* WHAT TO PRODUCE: In the records below, find the line with "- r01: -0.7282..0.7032", then copy each line exactly until you have copied the line with "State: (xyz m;". Leave any picture out.

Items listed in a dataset
════

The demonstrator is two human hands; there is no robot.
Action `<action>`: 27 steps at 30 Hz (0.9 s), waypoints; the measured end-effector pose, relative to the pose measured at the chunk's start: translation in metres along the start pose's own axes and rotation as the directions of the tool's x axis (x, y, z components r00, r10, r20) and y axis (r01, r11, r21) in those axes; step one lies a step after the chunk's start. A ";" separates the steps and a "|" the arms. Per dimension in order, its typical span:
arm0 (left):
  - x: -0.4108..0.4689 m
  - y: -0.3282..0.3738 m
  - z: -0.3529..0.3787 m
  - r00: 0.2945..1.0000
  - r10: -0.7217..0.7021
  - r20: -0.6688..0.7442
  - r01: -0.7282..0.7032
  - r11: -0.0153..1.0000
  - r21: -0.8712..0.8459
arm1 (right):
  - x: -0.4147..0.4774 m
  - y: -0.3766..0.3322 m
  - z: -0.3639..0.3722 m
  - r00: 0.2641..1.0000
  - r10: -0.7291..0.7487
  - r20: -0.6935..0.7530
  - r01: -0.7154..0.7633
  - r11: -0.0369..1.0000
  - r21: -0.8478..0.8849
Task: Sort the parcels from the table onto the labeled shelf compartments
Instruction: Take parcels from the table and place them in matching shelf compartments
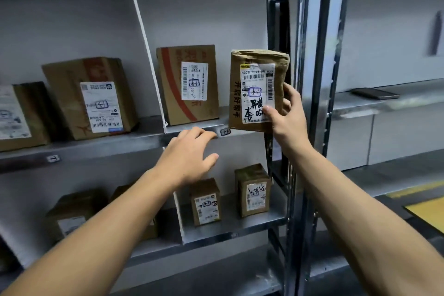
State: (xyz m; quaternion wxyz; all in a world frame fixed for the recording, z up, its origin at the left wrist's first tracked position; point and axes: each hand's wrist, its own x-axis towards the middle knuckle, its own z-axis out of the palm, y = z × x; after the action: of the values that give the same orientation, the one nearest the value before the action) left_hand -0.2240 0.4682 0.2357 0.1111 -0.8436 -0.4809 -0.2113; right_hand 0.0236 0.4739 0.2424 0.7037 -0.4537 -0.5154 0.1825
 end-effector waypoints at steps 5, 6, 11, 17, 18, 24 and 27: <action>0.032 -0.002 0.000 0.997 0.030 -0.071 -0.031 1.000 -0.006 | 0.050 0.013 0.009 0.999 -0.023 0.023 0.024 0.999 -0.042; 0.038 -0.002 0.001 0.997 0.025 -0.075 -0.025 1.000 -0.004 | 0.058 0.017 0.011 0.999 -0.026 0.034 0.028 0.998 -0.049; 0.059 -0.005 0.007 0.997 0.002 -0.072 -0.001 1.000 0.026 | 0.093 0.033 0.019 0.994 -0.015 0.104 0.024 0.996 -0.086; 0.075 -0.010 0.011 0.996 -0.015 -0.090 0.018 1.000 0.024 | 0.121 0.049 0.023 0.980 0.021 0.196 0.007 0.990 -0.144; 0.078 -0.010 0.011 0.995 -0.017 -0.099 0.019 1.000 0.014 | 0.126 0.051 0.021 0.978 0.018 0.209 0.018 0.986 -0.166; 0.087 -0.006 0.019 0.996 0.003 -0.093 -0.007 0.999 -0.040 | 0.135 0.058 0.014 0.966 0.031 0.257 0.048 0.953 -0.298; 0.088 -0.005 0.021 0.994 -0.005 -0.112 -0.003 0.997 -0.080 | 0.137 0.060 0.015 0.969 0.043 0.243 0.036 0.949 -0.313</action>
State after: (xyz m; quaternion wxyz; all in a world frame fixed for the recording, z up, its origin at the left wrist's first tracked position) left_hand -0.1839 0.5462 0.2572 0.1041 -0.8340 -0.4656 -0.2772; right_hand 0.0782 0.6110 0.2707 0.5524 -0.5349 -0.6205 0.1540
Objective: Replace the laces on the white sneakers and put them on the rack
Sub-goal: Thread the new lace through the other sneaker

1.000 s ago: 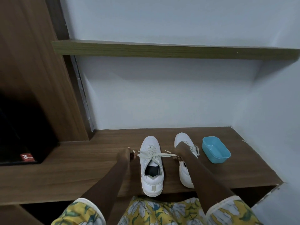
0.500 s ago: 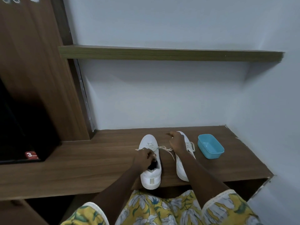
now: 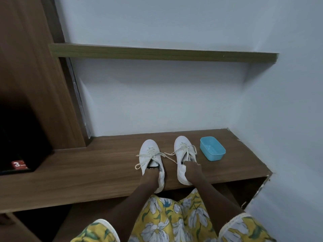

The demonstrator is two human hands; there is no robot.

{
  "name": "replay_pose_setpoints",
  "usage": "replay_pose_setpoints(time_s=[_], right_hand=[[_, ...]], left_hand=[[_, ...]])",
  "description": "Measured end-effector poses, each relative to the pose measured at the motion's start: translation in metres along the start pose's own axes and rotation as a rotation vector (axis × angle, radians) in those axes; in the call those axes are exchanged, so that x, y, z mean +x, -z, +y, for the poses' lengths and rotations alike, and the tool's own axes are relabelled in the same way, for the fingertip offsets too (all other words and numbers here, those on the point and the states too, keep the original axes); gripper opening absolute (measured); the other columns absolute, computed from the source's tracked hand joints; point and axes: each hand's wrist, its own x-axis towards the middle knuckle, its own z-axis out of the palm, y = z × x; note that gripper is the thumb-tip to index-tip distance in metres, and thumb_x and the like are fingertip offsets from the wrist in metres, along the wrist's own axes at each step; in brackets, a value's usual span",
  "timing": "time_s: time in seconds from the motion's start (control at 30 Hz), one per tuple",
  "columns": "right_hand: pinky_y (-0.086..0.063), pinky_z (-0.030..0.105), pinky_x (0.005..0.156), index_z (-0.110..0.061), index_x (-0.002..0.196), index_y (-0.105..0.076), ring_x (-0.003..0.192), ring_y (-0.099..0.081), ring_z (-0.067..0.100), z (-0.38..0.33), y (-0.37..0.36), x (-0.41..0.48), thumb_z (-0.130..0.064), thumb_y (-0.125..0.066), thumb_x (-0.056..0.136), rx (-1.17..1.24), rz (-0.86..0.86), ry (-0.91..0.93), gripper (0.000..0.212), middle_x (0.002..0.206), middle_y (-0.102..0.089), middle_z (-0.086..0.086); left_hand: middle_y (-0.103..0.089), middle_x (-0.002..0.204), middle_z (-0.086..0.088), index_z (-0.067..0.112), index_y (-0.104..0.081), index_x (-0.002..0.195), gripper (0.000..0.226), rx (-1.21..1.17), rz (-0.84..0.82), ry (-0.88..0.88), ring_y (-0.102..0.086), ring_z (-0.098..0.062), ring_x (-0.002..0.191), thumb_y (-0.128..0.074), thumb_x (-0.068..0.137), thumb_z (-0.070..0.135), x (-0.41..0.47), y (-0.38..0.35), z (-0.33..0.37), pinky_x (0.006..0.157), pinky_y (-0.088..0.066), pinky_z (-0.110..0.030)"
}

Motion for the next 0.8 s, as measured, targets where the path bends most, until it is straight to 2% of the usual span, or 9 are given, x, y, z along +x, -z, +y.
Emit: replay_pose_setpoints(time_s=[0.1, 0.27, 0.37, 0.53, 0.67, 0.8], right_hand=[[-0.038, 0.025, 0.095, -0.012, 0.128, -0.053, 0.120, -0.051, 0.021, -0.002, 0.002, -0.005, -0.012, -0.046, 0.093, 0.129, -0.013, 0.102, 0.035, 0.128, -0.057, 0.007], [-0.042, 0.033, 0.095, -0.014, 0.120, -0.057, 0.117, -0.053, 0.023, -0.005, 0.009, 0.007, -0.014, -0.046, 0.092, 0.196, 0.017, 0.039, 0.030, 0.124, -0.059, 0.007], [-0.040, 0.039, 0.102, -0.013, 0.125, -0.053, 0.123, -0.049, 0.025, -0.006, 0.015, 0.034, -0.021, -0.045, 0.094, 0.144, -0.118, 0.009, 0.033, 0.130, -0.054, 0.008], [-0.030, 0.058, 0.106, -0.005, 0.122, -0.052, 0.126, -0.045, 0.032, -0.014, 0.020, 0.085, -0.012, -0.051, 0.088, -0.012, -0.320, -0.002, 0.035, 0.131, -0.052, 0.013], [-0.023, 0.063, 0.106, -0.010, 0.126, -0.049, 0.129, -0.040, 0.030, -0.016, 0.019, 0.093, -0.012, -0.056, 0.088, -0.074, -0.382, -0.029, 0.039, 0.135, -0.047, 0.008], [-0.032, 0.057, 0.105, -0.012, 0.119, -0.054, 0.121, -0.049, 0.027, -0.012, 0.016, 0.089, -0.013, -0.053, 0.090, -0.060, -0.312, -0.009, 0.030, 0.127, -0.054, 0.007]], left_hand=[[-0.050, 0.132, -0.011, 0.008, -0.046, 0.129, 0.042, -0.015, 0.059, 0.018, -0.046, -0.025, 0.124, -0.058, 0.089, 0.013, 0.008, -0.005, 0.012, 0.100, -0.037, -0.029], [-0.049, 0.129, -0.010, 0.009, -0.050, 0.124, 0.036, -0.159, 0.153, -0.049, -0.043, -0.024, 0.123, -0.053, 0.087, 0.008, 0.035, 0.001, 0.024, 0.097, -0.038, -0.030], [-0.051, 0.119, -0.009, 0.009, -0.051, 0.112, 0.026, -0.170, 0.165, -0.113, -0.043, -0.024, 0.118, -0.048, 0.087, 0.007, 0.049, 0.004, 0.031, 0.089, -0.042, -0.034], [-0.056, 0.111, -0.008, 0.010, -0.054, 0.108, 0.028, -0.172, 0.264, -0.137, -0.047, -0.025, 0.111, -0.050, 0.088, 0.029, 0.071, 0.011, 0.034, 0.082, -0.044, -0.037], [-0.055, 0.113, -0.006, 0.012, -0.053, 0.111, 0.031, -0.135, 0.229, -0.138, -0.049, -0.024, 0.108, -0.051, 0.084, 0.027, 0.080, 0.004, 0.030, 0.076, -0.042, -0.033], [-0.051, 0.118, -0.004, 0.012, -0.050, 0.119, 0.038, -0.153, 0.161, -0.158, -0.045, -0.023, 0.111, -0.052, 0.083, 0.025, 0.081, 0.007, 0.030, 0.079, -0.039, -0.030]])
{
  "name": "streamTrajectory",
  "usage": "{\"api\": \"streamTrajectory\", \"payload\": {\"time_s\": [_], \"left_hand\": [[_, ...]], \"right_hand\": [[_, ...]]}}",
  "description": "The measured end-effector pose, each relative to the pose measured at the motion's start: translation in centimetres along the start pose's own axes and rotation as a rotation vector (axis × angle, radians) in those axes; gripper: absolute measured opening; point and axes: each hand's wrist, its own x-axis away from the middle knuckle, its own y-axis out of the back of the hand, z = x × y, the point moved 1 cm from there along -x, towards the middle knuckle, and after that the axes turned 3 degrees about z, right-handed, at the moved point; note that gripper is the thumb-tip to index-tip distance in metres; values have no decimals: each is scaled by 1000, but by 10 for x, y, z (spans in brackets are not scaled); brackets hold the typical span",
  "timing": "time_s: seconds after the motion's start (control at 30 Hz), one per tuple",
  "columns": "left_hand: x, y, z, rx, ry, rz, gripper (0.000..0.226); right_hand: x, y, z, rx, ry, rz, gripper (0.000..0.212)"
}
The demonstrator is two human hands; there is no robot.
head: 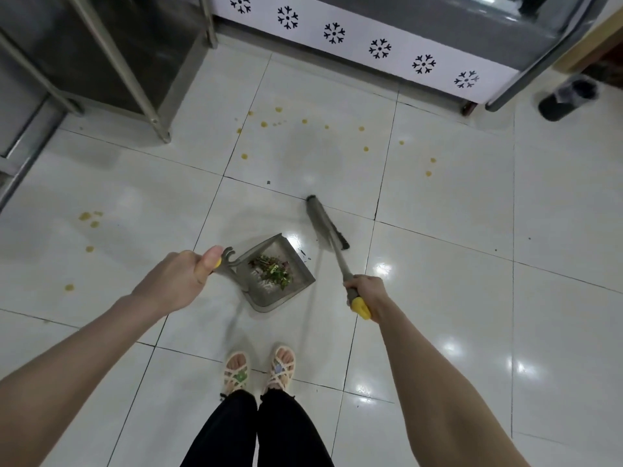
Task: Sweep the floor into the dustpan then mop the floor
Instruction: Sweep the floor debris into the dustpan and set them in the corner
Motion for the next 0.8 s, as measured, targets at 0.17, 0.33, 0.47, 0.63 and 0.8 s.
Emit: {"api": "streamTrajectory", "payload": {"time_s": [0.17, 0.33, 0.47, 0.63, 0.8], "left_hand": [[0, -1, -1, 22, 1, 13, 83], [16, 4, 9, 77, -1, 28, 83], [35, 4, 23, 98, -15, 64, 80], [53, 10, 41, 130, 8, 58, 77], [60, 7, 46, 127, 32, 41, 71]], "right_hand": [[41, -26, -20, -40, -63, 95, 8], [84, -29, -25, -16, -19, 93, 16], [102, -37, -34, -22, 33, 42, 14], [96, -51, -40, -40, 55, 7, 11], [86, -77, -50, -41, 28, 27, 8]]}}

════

* ANSWER TO THIS TASK:
  - r01: -0.7282..0.7032
  - r11: -0.0153..1.0000
  - r21: -0.8712..0.8459
arm1 (right):
  - x: -0.4147..0.4774 m
  - y: -0.3766..0.3322 m
  - z: -0.3639..0.3722 m
  - r00: 0.2641..1.0000
  - r10: -0.7291..0.7487
  - r20: -0.6935..0.7530
  - r01: -0.7154..0.7633
  - r11: -0.0369..1.0000
  - r21: -0.8478..0.8849
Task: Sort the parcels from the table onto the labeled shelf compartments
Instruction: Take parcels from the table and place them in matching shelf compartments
State: (xyz m; quaternion wxyz; all in a world frame fixed for the recording, z up, its origin at the left wrist's first tracked position; point and axes: each hand's wrist, its own x-axis towards the middle knuckle, its own z-axis out of the palm, y = z × x; after the action: of the values that give the same orientation, the one nearest the value before the action) left_hand -0.2240 0.4682 0.2357 0.1111 -0.8436 -0.4809 -0.2113; right_hand 0.0236 0.4739 0.2424 0.7037 -0.4537 -0.5154 0.1825

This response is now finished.